## WHAT YOU HAVE TO DO:
Return each line of the listing in which the word "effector" appears.

## EXERCISE DATA:
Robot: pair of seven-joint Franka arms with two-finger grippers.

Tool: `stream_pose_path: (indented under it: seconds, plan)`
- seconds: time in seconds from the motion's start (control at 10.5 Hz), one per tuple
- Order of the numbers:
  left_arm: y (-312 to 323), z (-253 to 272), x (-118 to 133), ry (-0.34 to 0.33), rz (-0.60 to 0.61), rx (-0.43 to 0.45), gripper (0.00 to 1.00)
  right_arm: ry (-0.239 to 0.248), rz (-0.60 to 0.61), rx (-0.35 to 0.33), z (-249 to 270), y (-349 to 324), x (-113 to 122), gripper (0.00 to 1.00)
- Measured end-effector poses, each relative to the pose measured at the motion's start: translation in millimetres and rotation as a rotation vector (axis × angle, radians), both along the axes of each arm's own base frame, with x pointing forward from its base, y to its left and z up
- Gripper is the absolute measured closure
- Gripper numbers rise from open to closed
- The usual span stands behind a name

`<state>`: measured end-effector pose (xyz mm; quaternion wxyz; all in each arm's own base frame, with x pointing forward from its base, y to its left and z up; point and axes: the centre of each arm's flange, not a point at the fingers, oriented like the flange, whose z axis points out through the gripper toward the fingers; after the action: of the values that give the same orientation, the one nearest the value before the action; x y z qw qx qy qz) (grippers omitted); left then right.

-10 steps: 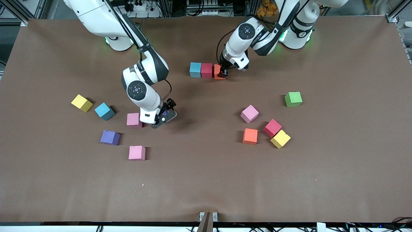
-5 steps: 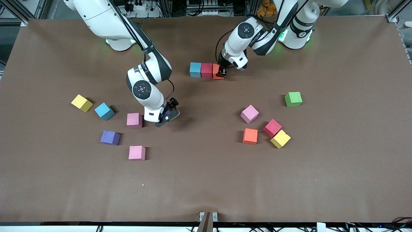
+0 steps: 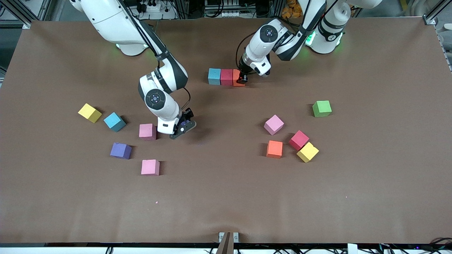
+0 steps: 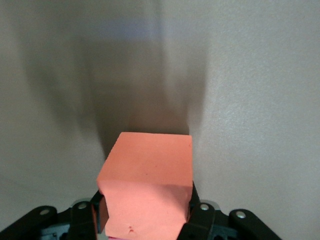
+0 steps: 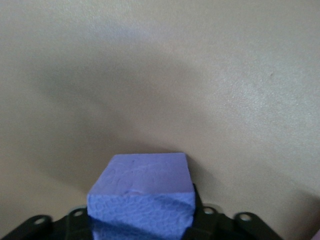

## ANSWER BOX:
- Measured end-effector poses, each relative to the pose measured at the motion's start: translation in millimetres and rotation as a rotation vector (axis × angle, radians), both along the axes of each arm's own base frame, with x pointing forward from its base, y to its left and z up
`<state>`: measured end-effector pose (xyz mm; quaternion wxyz; all in each arm's own base frame, with x pointing forward from its base, y to its left and z up; point and axes: the centre of each arm's flange, not a point at the fingers, oriented like the flange, whose z axis points out through the gripper toward the fingers; after the action: of the values that give the same orientation, the one nearest the value before the action; x y z qw qx qy qz) (grippers omitted); left then right.

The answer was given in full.